Tcl Source Code

View Ticket
Login
Ticket UUID: 2964425
Title: SEGV during make test in ioTrans.test
Type: Bug Version: obsolete: 8.6b1.1
Submitter: eee Created on: 2010-03-05 19:05:06
Subsystem: 24. Channel Commands Assigned To: dkf
Priority: 9 Immediate Severity:
Status: Closed Last Modified: 2010-03-06 06:01:53
Resolution: Fixed Closed By: dkf
    Closed on: 2010-03-05 22:51:08
Description:
$ uname -a
SunOS 5.9 Generic_122300-37 sun4u sparc SUNW,UltraAX-i2
$ gcc --version
gcc (GCC) 3.4.2

I ran ./configure --enable-threads --enable-64bit --enable-64bit-vis --enable-symbols --enable-dtrace, then I did 'make' and 'make test'.

During make test, I saw "ioTrans.test
Test file error: child killed: segmentation violation"
and make test reported that there were zero failures but also said "Test files exiting with errors: ioTrans.test".

I re-ran the test using the command:
$ TESTFLAGS='-verbose betfp -file ioTrans.test' make test

The resulting output is attached.
User Comments: dkf added on 2010-03-06 05:51:08:

allow_comments - 1

OK, identified what caused it. The code to reflect methods had some very strange local variable usage which I cleaned up, but I missed removing an extra Tcl_DecrRefCount which had become unnecessary.
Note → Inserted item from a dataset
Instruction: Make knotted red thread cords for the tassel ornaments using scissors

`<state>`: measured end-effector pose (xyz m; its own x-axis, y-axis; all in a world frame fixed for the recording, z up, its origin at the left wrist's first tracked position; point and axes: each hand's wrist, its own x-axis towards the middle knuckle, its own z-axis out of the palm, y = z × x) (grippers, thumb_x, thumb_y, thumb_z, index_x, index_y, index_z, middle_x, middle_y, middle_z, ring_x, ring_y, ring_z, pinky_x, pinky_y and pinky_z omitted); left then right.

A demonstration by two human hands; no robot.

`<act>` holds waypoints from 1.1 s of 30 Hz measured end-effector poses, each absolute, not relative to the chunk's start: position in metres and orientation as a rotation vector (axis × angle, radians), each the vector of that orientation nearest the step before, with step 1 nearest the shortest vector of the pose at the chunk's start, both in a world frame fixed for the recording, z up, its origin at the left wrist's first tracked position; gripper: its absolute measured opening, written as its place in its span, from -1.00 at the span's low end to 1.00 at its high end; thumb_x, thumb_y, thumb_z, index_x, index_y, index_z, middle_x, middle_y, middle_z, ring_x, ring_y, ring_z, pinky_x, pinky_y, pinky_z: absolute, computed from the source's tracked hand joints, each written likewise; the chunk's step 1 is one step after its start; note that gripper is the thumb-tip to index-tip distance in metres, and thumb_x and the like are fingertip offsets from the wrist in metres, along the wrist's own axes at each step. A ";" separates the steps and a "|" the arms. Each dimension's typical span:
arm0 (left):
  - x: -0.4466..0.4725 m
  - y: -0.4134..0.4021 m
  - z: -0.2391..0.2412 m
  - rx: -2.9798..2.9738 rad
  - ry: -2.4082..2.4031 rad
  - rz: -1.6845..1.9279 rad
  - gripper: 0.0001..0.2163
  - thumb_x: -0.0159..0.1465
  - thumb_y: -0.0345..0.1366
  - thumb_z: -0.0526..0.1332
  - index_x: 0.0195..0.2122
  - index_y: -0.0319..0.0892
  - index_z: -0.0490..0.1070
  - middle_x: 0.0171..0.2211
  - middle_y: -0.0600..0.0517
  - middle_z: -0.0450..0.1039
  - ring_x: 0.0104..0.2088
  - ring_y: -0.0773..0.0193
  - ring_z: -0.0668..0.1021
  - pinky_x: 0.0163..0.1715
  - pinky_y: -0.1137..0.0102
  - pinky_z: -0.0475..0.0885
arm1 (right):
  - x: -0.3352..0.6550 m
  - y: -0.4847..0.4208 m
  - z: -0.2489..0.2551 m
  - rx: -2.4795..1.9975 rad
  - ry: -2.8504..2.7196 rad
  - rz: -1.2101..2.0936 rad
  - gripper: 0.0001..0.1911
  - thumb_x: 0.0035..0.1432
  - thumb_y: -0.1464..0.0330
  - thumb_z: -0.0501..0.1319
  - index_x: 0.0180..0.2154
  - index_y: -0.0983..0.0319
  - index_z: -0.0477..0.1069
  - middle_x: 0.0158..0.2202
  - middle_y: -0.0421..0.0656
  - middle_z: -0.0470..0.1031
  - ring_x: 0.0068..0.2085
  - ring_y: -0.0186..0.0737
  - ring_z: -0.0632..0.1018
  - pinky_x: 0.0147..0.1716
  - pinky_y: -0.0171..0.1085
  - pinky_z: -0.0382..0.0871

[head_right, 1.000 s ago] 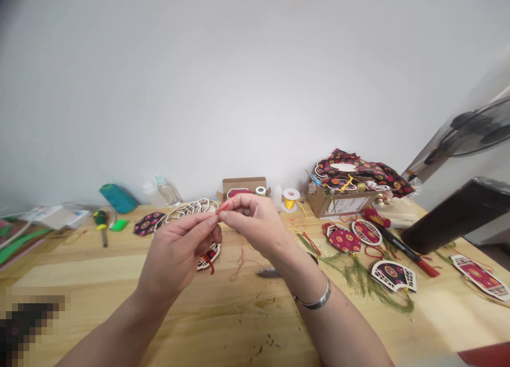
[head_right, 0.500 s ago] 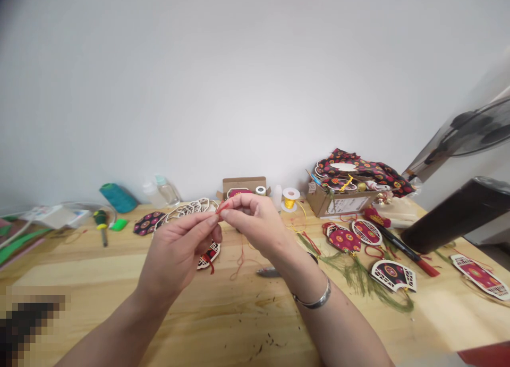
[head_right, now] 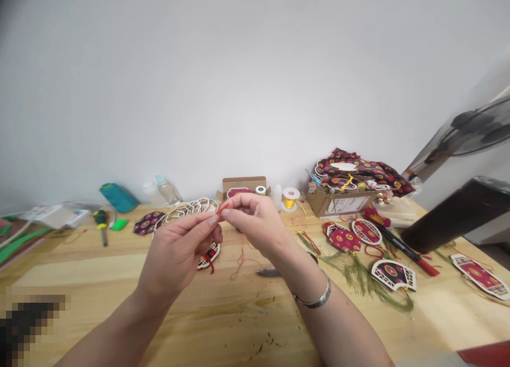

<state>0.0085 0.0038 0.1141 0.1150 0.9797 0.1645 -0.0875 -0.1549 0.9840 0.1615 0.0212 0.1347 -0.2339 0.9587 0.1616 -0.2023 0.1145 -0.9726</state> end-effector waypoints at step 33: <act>0.008 0.003 0.114 1.287 0.973 1.268 -0.78 0.25 -0.19 0.26 -0.47 -0.20 0.52 -0.58 0.07 0.37 -0.59 0.42 0.20 -0.60 0.43 0.06 | 0.165 0.027 0.140 -0.981 -1.165 1.263 -0.82 -0.18 0.29 0.32 -0.52 0.26 0.42 -0.61 -0.26 0.35 -0.55 -0.41 0.27 -0.53 -0.33 0.14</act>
<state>0.0080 0.0035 0.1142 0.1127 0.9828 0.1466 -0.1129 -0.1339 0.9845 0.1652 0.0267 0.1403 -0.0534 0.9937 0.0988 -0.1781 0.0879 -0.9801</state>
andreas_kupries added on 2010-03-06 05:21:53:
Oh. ... The change not described in the ChangeLog was, I believe, all about changing macro's to do/while notation. I can easily image something going wrong there. And he did to commits I believe, the other something in OO ... Does -D allow for finer granularity than days ?
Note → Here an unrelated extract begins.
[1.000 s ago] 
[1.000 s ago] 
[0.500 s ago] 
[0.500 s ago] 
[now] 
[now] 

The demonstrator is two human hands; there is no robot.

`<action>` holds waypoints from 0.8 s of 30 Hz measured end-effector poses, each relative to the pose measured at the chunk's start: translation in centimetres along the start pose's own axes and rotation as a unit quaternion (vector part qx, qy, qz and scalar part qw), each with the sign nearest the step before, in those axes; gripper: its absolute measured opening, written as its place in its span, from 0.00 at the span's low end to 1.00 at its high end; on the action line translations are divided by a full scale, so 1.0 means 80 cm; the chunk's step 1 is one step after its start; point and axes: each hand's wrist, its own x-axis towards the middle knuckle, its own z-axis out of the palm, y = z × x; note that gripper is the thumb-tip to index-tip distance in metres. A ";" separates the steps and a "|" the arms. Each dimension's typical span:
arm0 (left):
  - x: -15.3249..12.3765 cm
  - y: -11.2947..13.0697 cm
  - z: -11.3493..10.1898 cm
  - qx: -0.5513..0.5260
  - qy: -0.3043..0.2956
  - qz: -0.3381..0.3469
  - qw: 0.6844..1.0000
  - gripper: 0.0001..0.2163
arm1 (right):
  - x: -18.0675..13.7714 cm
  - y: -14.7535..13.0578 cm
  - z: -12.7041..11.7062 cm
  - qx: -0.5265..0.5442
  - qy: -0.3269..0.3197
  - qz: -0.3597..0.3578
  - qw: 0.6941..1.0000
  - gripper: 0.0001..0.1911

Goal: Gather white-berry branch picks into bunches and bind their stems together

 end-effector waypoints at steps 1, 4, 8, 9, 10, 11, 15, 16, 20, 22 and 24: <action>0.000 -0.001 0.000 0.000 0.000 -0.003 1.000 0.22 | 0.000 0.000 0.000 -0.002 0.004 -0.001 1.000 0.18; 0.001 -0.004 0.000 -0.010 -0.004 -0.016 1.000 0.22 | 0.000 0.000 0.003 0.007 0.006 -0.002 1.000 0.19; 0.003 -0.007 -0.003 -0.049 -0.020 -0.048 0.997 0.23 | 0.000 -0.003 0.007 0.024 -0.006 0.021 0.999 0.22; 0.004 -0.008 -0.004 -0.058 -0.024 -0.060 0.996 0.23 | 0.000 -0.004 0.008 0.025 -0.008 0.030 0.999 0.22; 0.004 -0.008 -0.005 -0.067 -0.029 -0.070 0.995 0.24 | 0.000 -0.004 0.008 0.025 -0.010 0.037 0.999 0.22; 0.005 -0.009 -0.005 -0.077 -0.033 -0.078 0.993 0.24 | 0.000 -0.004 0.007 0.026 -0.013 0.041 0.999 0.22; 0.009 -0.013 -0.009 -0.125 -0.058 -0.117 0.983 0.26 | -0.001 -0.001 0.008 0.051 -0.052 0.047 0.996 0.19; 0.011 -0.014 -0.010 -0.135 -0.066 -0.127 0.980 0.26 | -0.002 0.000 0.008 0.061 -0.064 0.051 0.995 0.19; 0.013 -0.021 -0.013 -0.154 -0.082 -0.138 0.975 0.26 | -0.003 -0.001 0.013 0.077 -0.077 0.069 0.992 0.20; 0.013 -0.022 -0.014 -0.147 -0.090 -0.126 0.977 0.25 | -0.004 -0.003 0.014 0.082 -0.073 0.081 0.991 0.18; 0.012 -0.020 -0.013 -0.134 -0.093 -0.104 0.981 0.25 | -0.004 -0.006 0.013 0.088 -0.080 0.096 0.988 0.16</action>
ferrieux added on 2010-03-06 05:19:54:
In the meantime, I got the bisection done :)
Indeed dkf's commit of today 2010-03-05 is at fault (cvs update -D 2010-03-04 doesn't have the bug). Note it isn't described in the ChangeLog file.

andreas_kupries added on 2010-03-06 05:17:04:
The $c tempchan has the contents of 'test data', and the 'ata' is the last part ... So, this is read data, and properly in the expected result. At this moment it is not clear to me what in my code would try to treat it as integer.

ferrieux added on 2010-03-06 05:07:18:
Uh, I realize this list is the result.
Interesting to note is the fact that the 5 last elements of this 10-element list are:

  expected integer but got {ata\n}

and it turns out ata\n is the thing expected in front of the XXX position.

Does this figure ?

andreas_kupries added on 2010-03-06 05:03:07:
Ah, that is either the 'expected' value for the list of operations, see the code of the testcase, or the list of actual operations accumulated and shuffled around by the helper commands (notes, variable 'res').

ferrieux added on 2010-03-06 04:57:29:
Yes. Also (and maybe in parallel), pinpointing the refcount-zero value in the nested list could help, because the surrounding list seems related to the reflected channel:

{{limit? rt0} {read rt0 {test d}} {limit? rt0} {read rt0 XXX} ...}

The zero-refcount object is at position XXX above. The ellipsis marks 6 other elements (totalling 10 in the toplevel list) .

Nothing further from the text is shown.